Further, in the method for manufacturing a friction member of the present invention according to claim 3, in the soft nitriding step of claim 1 or 2, the back metal is soft nitrided in a low cyanide salt bath. is there.

Therefore, the soft nitriding treatment can be safely performed and the waste liquid treatment can be easily performed.

[Brief description of drawings]

FIG. 1 is a process diagram showing an outline of a manufacturing process of a method for manufacturing a friction material according to the present invention.

FIG. 2 is a table showing evaluation test results of brake pads manufactured according to Examples and Comparative Examples of the present invention.

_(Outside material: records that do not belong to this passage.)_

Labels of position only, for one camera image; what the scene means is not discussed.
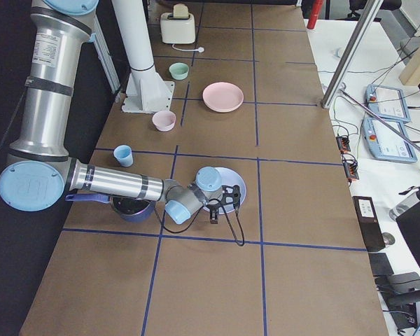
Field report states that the red cylinder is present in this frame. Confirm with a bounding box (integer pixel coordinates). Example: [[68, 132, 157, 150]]
[[307, 0, 325, 29]]

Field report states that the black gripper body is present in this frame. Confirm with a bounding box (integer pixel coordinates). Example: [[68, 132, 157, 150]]
[[204, 197, 225, 214]]

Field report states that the blue plate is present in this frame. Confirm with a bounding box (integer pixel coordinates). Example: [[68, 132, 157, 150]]
[[216, 167, 246, 205]]

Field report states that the green bowl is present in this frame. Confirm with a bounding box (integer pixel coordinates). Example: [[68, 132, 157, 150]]
[[169, 62, 189, 81]]

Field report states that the black box with label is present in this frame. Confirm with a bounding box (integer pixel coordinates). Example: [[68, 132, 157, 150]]
[[352, 196, 385, 252]]

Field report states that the near teach pendant tablet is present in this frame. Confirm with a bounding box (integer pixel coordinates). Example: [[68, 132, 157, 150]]
[[362, 117, 418, 163]]

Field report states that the grabber stick green handle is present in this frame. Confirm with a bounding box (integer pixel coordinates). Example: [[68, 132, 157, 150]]
[[339, 89, 420, 152]]

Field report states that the dark blue saucepan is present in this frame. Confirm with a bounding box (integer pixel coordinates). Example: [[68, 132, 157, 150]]
[[65, 193, 156, 223]]

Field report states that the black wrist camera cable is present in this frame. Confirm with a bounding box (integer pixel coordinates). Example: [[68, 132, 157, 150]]
[[153, 197, 246, 246]]

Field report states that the far teach pendant tablet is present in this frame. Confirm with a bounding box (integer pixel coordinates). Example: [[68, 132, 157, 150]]
[[365, 84, 411, 123]]

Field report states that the toast slice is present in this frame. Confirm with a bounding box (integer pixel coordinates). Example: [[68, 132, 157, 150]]
[[173, 3, 190, 20]]

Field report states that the aluminium frame post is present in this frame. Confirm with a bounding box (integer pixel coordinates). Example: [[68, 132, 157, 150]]
[[321, 0, 383, 109]]

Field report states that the pink bowl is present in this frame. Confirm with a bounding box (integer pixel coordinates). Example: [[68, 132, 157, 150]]
[[152, 111, 176, 132]]

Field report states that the orange black connector block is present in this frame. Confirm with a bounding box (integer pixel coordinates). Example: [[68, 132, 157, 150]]
[[336, 135, 351, 153]]

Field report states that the light blue cup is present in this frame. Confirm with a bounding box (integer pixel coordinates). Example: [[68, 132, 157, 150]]
[[113, 145, 134, 167]]

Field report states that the pink plate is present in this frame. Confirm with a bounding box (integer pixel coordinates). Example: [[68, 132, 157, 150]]
[[202, 82, 244, 113]]

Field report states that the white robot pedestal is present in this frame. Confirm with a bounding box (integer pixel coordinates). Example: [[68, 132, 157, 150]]
[[112, 0, 175, 113]]

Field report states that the teach pendant tablet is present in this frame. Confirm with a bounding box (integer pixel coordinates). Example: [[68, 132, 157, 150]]
[[362, 117, 418, 163], [365, 84, 411, 123]]

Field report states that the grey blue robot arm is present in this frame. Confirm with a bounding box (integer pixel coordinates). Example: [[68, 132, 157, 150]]
[[0, 1, 224, 224]]

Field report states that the white toaster cable with plug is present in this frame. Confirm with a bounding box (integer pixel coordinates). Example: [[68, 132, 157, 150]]
[[171, 43, 206, 54]]

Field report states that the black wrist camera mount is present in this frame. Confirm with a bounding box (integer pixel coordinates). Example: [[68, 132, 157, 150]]
[[221, 185, 242, 213]]

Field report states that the cream toaster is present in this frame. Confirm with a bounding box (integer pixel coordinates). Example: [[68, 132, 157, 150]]
[[160, 13, 196, 44]]

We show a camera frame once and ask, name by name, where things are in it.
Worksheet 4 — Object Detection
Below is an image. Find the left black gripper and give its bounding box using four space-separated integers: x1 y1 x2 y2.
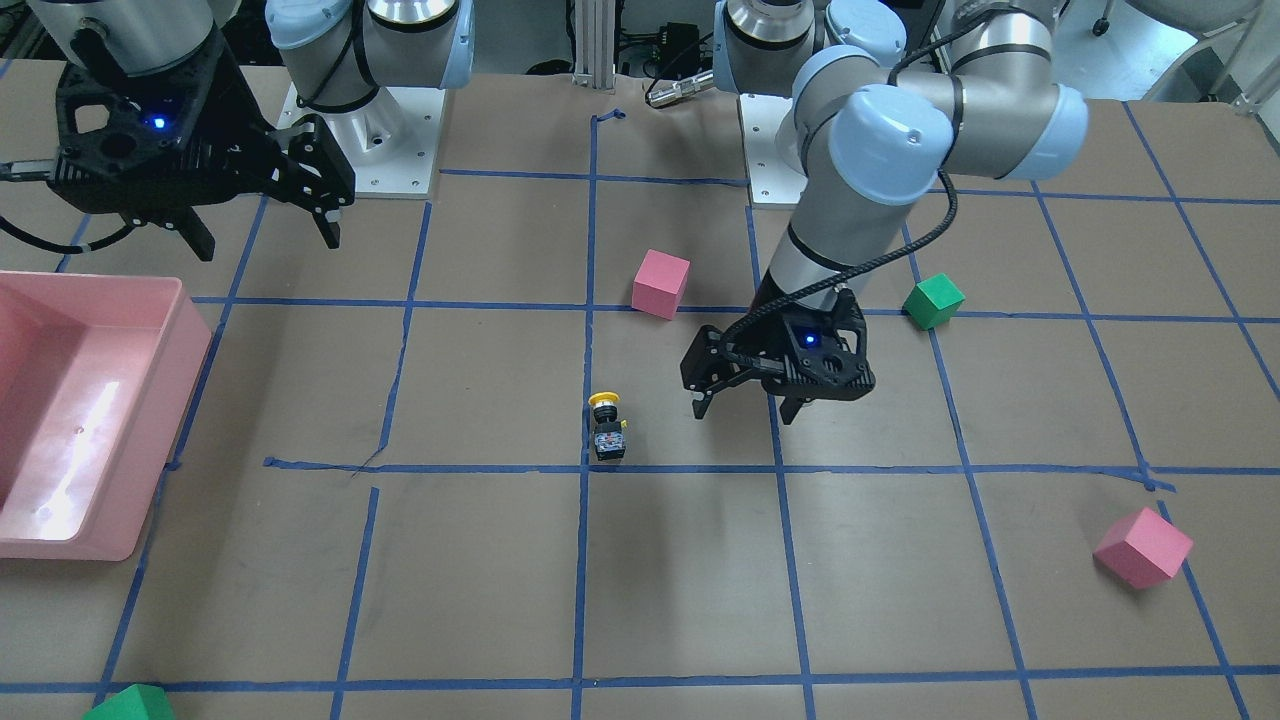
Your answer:
680 284 876 427

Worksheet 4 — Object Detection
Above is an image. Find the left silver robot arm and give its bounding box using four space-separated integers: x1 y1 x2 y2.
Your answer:
680 1 1088 423

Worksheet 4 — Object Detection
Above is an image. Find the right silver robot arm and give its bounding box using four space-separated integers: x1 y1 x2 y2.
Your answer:
3 1 475 263

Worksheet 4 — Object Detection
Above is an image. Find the green foam cube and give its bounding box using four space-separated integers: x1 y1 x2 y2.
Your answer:
901 273 966 331
82 684 177 720

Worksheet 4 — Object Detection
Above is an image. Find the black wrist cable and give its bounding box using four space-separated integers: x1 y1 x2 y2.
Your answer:
724 20 1041 375

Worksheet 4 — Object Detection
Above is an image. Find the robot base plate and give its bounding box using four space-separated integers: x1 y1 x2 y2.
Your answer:
323 76 448 200

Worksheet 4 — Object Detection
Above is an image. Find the pink cube near centre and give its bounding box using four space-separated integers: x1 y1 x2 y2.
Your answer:
630 249 691 320

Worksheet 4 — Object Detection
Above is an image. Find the pink foam cube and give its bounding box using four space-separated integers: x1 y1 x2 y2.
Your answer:
1093 507 1196 591

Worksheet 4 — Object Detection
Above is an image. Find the yellow push button switch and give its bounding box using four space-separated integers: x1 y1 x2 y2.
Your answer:
588 391 627 462

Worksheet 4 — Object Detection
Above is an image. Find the aluminium frame post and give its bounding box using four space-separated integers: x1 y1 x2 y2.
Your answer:
571 0 617 94

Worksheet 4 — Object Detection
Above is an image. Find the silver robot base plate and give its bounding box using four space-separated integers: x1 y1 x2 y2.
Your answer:
739 92 901 211

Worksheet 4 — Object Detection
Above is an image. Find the pink plastic bin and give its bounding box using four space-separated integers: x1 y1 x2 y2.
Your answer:
1 272 211 561

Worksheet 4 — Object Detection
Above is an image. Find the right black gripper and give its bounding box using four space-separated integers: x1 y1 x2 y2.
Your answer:
50 26 355 263

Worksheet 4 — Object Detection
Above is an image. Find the far green foam cube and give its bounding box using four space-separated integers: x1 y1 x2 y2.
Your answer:
82 684 177 720

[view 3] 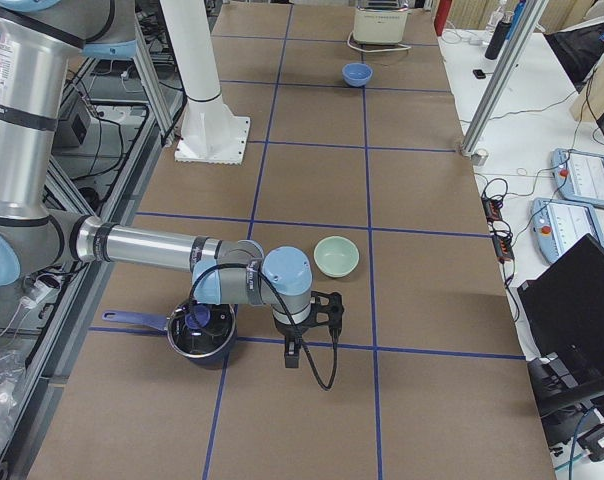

 ─────────────────────────────────────────────────── ─── Continuation of the front page (72) Masahito Mizuno, Masahito Mizuno 1141 Okawagahara, Iino, Fujioka-cho, Nishikamo-gun, Aichi Prefecture Aisin Kako Co., Ltd. Asahi Chiyoda Industry Co., Ltd.Akatsuki Seto Factory

Claims (3)

[Claims] 1. A soft metal nitriding treatment of a back metal made of an iron-based metal,
A soft nitriding treatment step of forming a compound layer mainly composed of Fe-NC system on its surface, a cooling and water washing step of cooling and washing the back metal after the soft nitriding treatment, and a pressure reduction of the back metal after the water washing. A method of manufacturing a friction member comprising: a reduced pressure drying step of drying by drying and a friction material adhering step of integrally adhering a friction material to the surface of the back metal after the drying. 2. The friction member according to claim 1, wherein, in the soft nitriding treatment step, the back metal is subjected to a soft nitriding treatment without removing the press oil and rust preventive oil adhering to the back metal by washing. Production method. 3. The method for manufacturing a friction member according to claim 1, wherein, in the soft nitriding treatment step, the back metal is soft nitrided in a low cyanide salt bath.